* _The problem_
Write out the listing in full, matching it word for word.

.....

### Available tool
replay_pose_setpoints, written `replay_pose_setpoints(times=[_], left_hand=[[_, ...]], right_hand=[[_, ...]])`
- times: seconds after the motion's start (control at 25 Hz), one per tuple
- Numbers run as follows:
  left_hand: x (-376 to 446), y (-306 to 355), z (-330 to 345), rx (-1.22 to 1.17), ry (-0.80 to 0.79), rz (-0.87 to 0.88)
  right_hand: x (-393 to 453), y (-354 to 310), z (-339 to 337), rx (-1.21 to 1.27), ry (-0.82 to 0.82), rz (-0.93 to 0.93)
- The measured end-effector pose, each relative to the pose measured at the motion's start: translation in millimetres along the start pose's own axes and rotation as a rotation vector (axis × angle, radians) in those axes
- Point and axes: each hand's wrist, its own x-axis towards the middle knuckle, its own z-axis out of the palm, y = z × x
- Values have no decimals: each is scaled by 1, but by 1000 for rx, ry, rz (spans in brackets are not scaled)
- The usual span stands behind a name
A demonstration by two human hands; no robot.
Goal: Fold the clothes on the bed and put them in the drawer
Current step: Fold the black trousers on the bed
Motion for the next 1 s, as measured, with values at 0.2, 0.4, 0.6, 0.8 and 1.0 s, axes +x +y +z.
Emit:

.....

* _Task answer_
### Available tool
replay_pose_setpoints, written `replay_pose_setpoints(times=[_], left_hand=[[_, ...]], right_hand=[[_, ...]])`
- times: seconds after the motion's start (control at 25 Hz), one per tuple
- Numbers run as follows:
  left_hand: x (-376 to 446), y (-306 to 355), z (-330 to 345), rx (-1.22 to 1.17), ry (-0.80 to 0.79), rz (-0.87 to 0.88)
  right_hand: x (-393 to 453), y (-354 to 310), z (-339 to 337), rx (-1.21 to 1.27), ry (-0.82 to 0.82), rz (-0.93 to 0.93)
- The measured end-effector pose, each relative to the pose measured at the motion's start: translation in millimetres along the start pose's own axes and rotation as a rotation vector (axis × angle, radians) in those axes
- Point and axes: each hand's wrist, its own x-axis towards the middle knuckle, its own z-axis out of the palm, y = z × x
- Values have no decimals: each is scaled by 1, but by 1000 for rx, ry, rz (spans in brackets are not scaled)
- The usual span stands behind a name
A demonstration by two human hands; no robot.
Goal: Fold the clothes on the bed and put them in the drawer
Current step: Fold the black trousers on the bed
Motion for the next 1 s, as measured, with values at 0.2, 0.4, 0.6, 0.8 and 1.0 s, axes +x +y +z.
Emit:

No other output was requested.